• TASK REQUIREMENTS
Extract all records. Keep each one exact.

::: DATASET RECORDS :::

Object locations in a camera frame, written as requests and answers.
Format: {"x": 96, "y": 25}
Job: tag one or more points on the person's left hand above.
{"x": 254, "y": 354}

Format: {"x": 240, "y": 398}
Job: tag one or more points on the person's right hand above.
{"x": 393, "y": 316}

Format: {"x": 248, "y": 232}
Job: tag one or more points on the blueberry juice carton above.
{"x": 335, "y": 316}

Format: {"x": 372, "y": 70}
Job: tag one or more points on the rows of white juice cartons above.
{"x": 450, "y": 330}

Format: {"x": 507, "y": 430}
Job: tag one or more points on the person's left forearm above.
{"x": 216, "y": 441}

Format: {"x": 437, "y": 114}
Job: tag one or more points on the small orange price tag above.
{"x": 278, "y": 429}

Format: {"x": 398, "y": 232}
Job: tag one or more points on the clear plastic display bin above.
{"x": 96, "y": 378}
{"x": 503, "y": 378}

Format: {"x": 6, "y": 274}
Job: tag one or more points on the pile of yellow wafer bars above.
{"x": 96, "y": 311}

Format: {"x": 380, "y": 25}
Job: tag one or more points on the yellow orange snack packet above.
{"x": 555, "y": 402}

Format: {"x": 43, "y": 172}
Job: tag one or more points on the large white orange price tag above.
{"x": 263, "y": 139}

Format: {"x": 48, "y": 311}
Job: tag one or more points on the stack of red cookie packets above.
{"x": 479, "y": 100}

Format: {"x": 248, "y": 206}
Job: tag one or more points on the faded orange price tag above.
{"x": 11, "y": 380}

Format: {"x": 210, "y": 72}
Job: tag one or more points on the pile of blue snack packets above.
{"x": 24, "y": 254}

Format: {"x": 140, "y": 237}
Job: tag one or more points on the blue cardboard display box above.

:::

• TASK ANSWER
Object locations in a camera frame, written as requests and answers.
Format: {"x": 96, "y": 25}
Job: tag one or more points on the person's left hand above.
{"x": 254, "y": 354}

Format: {"x": 240, "y": 398}
Job: tag one or more points on the person's right hand above.
{"x": 393, "y": 316}

Format: {"x": 248, "y": 232}
Job: tag one or more points on the blueberry juice carton above.
{"x": 335, "y": 316}

Format: {"x": 372, "y": 70}
Job: tag one or more points on the rows of white juice cartons above.
{"x": 450, "y": 330}

Format: {"x": 507, "y": 430}
Job: tag one or more points on the person's left forearm above.
{"x": 216, "y": 441}

Format: {"x": 437, "y": 114}
Job: tag one or more points on the small orange price tag above.
{"x": 278, "y": 429}

Format: {"x": 398, "y": 232}
Job: tag one or more points on the clear plastic display bin above.
{"x": 96, "y": 378}
{"x": 503, "y": 378}

Format: {"x": 6, "y": 274}
Job: tag one or more points on the pile of yellow wafer bars above.
{"x": 96, "y": 311}

Format: {"x": 380, "y": 25}
Job: tag one or more points on the yellow orange snack packet above.
{"x": 555, "y": 402}

Format: {"x": 43, "y": 172}
Job: tag one or more points on the large white orange price tag above.
{"x": 263, "y": 139}

Format: {"x": 48, "y": 311}
Job: tag one or more points on the stack of red cookie packets above.
{"x": 479, "y": 100}

Format: {"x": 248, "y": 206}
Job: tag one or more points on the faded orange price tag above.
{"x": 11, "y": 380}

Format: {"x": 210, "y": 72}
Job: tag one or more points on the pile of blue snack packets above.
{"x": 24, "y": 254}

Format: {"x": 140, "y": 237}
Job: tag one or more points on the blue cardboard display box above.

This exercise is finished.